Used to be, if you bought a doughnut, a plate of fries or a bucket of fried chicken, chances were it had a few grams of the artery-clogging stuff. All that began to change, and not just in New York, in the months after city health officials decreed that trans fats were too dangerous to be served to the public.

More than a dozen fast-food giants swapped cooking oils. Bakeries found alternative types of shortening. Even Crisco, the original artificial trans fat, got a new formula. National consumption of trans fat plummeted.

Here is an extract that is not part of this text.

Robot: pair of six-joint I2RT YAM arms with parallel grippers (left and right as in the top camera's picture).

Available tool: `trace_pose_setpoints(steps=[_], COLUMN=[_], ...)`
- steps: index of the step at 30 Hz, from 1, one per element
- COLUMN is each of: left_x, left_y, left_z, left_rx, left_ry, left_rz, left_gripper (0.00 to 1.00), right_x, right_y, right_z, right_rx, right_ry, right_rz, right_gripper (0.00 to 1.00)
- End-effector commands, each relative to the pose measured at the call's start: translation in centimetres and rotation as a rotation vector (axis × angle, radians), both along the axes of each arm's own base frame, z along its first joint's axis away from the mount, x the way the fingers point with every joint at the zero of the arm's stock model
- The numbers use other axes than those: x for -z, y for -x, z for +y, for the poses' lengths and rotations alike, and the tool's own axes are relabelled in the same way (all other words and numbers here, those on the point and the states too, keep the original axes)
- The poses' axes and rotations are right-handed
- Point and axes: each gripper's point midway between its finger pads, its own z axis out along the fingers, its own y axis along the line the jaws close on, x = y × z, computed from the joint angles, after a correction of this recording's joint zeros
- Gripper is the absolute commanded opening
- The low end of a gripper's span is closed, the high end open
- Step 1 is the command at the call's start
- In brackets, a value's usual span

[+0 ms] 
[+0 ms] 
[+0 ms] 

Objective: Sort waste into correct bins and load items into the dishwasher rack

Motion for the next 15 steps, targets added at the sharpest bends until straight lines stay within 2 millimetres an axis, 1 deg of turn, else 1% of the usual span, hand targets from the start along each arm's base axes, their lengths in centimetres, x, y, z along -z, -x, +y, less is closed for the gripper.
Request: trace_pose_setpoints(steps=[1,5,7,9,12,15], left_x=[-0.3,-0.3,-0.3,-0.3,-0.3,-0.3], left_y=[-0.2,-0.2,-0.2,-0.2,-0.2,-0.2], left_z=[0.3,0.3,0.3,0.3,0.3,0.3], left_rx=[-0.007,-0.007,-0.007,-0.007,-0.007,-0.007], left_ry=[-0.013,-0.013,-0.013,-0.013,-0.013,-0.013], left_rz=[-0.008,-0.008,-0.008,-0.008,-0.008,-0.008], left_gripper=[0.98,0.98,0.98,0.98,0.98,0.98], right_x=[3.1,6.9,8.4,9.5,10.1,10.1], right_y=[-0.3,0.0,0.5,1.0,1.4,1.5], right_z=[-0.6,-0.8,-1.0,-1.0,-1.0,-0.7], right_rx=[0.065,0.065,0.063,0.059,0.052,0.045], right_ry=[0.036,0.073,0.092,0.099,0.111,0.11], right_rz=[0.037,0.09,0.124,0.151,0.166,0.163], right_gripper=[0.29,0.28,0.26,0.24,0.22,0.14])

Under Bloomberg, New York has also banned cigarettes in bars and restaurants and required fast food chains to prominently post calorie counts for every item they sell. More recently, the Board of Health attempted to put a cap on the size of high-calorie soft drinks served in restaurants. That effort has been put on hold by a judge. With Bloomberg leaving office at the end of the year, the fate of the sugary beverage rules is unclear, although Mayor-elect Bill de Blasio has said he supports the health initiatives.

The city's current health commissioner, Dr. Thomas Farley, said all those measures show that innovation in public health can happen locally.

"People used to look to the federal government," he said. "It's much tougher to do it at the federal level."

New York City didn't start the campaign against trans fats, but the Bloomberg administration can take credit for using the city's market size to force a shift away from a pantry staple believed to contribute to thousands of deaths each year.

In the years before the city took action, big agribusiness companies had already spent years developing alternatives to the main source of trans fat — partially hydrogenated vegetable oil. Yet there was little market demand for alternatives, which included blends of soybean, cottonseed and palm oils.

Some rumblings of a shift began when the FDA decided in 2005 that food labels should start listing grams of trans fat per serving. McDonald's, KFC and other restaurant companies had quietly been experimenting with substitute frying oils and shortening for years, trying to see if they could make the switch without consumers noticing a change in taste.

All of those efforts, though, went into overdrive when Bloomberg's health board implemented the ban, and effectively created a huge new marketplace for trans fat alternatives overnight.

"The only way to move the market was to mandate it. And then the suppliers would stock it. And the restaurants would buy it," Farley said.

By the time New York's phased-in ban took full effect in 2008, relatively little enforcement had to be done. The market had already adjusted. It helped that partially hydrogenated vegetable oil is tasteless. It was hard to find diners who noticed any difference after New York's changes took effect.

Dunkin' Donuts sold 50 million trans-fat free doughnuts before it announced to the public that it had switched from its old brand of shortening, to see if anyone would detect the change. Nobody did.

The biggest difficulties were faced by bakers, who found that replacement products didn't always behave the same way at the same temperature. Cooking times and ingredient mixes had to be adjusted.

"We made it work," said Manny Alaimo, owner of the Villabate Pasticceria, a dessert emporium in Brooklyn that makes cannoli and other Italian treats. He's still chafing, though, at the forced changes because the new oils cost a little more and shorten his products' shelf life.

"It's like you are taking away Americans' God-given right to eat what they want to eat," he said.

That's a criticism that has followed many of Bloomberg's health policies. Restaurant owners, in particular, have also complained they have often had to shoulder the costs of the city's health crusades.

"The doomsday scenarios have not come through," said Andrew Moesel, spokesman for the New York State Restaurant Association. "But that doesn't mean the impact isn't felt."